WHAT IS REQUIRED »
Given the material below, output exactly the lines from the line with "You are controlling" to the line with "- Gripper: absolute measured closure", both ends included, and no other lines.

ENTRIES PROVIDED below:

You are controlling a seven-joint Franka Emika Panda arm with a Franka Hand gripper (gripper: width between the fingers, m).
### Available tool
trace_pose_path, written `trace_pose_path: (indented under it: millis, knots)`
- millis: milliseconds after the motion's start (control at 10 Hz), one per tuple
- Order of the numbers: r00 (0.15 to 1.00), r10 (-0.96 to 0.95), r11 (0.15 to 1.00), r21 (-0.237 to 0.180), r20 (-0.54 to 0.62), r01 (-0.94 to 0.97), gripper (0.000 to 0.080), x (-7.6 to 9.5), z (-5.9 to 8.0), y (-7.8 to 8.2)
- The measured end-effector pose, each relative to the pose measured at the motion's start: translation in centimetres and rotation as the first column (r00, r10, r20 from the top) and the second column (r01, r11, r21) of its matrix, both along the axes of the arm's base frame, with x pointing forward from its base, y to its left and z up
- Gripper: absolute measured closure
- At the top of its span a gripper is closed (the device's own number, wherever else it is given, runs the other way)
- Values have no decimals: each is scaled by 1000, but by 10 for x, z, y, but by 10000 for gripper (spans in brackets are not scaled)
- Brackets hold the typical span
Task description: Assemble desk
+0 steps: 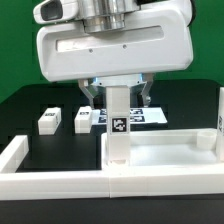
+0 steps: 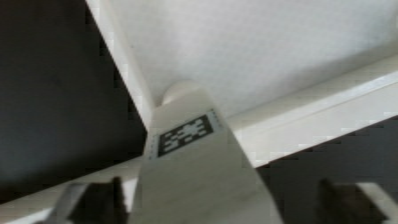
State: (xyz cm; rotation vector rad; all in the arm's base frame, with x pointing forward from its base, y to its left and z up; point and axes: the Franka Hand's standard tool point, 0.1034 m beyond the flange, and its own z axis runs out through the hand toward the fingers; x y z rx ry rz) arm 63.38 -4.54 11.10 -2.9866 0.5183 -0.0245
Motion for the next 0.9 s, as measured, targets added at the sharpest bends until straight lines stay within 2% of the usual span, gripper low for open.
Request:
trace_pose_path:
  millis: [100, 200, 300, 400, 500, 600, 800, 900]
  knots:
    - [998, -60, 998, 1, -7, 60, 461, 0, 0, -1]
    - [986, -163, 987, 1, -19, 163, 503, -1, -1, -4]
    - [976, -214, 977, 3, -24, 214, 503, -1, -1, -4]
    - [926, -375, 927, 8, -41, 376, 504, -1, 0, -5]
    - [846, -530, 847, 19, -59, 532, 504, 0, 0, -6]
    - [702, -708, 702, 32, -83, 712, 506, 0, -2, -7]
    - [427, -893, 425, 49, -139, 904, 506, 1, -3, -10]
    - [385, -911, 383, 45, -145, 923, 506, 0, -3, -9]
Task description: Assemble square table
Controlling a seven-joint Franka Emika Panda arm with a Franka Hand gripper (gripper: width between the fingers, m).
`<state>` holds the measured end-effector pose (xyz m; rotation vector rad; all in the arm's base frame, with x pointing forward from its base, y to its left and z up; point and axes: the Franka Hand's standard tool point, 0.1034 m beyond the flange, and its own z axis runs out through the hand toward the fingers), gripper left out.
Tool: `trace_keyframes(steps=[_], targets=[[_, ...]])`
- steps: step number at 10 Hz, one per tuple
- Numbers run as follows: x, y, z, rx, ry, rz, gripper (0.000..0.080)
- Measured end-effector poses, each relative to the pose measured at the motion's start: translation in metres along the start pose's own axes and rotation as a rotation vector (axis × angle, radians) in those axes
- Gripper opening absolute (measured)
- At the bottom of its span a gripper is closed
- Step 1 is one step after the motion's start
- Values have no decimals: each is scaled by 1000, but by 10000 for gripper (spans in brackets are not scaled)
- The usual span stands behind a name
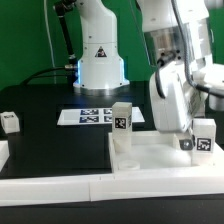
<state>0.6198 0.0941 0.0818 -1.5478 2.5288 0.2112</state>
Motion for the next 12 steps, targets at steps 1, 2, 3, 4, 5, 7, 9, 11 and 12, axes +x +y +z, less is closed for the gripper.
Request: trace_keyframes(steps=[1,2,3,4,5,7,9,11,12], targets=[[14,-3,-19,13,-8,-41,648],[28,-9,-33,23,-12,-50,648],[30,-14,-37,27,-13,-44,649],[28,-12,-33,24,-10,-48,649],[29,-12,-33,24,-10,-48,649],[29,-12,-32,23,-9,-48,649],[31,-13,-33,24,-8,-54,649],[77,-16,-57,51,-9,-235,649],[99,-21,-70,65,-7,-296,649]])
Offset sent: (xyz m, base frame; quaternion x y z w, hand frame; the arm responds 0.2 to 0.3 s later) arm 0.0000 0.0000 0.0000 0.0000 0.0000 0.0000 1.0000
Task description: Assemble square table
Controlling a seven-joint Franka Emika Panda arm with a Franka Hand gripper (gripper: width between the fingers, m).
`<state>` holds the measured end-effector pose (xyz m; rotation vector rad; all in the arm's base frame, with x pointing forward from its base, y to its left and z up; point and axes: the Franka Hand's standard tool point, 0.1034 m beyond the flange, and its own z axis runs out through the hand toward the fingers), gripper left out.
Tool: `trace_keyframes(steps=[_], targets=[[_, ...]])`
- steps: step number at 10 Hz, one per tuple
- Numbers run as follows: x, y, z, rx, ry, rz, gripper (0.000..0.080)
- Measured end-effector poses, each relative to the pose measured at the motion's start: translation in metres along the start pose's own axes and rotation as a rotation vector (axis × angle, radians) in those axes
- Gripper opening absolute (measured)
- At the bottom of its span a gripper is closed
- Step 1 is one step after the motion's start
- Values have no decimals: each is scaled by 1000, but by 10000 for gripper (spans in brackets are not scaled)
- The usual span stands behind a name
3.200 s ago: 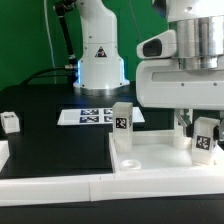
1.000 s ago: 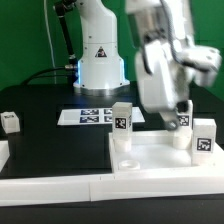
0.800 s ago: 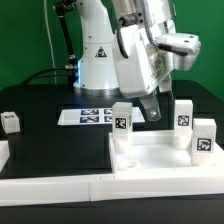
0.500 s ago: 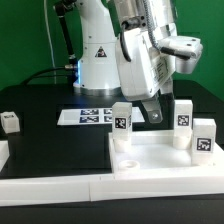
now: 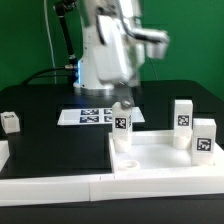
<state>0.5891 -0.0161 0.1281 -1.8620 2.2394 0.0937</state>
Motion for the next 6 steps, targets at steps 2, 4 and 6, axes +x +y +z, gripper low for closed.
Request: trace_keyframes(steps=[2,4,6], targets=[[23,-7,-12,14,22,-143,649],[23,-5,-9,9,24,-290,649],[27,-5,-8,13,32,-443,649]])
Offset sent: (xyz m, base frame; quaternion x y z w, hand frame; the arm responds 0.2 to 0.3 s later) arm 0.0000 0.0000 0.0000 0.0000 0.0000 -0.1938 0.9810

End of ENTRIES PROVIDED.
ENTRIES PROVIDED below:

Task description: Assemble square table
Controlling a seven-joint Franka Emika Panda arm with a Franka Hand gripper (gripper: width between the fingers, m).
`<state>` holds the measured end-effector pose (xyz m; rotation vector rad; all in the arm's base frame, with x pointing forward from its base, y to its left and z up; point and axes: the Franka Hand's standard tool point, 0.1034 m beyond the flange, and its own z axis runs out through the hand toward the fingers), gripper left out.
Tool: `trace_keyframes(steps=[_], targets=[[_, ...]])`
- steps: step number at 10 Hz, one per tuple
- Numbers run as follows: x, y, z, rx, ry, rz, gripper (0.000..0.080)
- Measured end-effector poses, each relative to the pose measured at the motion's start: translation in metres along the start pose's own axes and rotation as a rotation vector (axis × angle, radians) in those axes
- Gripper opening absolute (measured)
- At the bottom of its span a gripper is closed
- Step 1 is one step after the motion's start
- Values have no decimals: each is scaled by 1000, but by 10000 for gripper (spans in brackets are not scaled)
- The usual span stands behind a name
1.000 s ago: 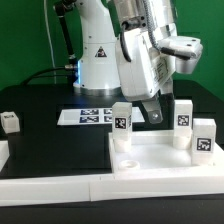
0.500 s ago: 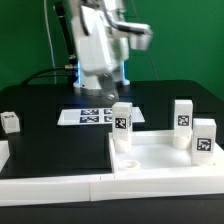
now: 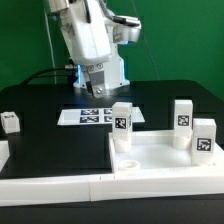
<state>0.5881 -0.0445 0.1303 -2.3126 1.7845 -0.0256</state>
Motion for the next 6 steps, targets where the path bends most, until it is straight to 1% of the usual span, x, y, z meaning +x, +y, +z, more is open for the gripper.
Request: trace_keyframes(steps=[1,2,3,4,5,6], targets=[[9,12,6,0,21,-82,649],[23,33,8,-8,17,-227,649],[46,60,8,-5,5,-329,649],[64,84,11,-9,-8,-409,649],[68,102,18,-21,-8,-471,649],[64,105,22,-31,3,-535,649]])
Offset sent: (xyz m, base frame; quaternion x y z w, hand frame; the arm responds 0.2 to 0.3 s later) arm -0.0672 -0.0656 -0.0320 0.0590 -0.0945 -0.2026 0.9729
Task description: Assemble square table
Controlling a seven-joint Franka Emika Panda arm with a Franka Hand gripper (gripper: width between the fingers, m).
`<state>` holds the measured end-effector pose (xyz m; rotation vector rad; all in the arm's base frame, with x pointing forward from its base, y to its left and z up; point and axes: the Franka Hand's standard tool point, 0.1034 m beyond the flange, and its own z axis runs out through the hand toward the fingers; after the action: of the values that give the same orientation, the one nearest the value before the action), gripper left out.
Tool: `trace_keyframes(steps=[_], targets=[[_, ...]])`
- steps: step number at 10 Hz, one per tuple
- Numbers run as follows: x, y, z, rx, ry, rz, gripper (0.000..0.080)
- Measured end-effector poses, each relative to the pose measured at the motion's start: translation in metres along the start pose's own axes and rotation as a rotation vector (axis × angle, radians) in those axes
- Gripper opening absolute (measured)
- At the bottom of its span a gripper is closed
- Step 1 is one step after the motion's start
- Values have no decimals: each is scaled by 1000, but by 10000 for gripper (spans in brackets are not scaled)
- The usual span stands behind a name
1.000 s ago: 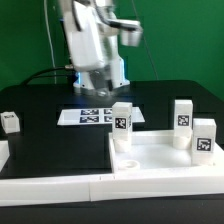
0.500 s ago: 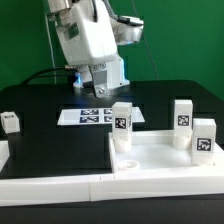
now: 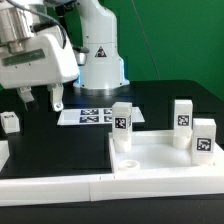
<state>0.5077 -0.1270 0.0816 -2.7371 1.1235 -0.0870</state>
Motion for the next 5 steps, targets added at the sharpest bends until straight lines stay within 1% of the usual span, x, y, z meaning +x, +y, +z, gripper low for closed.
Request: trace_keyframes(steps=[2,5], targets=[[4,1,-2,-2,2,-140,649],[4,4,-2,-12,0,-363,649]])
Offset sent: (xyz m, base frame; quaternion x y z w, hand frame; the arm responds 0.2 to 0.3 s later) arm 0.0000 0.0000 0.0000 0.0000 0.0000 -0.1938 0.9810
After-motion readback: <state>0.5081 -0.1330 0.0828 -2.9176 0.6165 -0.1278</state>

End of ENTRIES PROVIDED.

WORKED SOLUTION »
You are controlling a seven-joint Franka Emika Panda arm with a Franka Hand gripper (gripper: width between the fingers, m).
### Available tool
trace_pose_path, written `trace_pose_path: (indented under it: millis, knots)`
- millis: milliseconds after the motion's start (control at 10 Hz), one per tuple
- Order of the numbers: r00 (0.15 to 1.00), r10 (-0.96 to 0.95), r11 (0.15 to 1.00), r21 (-0.237 to 0.180), r20 (-0.54 to 0.62), r01 (-0.94 to 0.97), gripper (0.000 to 0.080), x (-7.6 to 9.5), z (-5.9 to 8.0), y (-7.8 to 8.2)
- The measured end-effector pose, each relative to the pose measured at the motion's start: translation in centimetres and rotation as the first column (r00, r10, r20 from the top) and the second column (r01, r11, r21) of its matrix, both along the axes of the arm's base frame, with x pointing forward from its base, y to its left and z up
- Gripper: absolute measured closure

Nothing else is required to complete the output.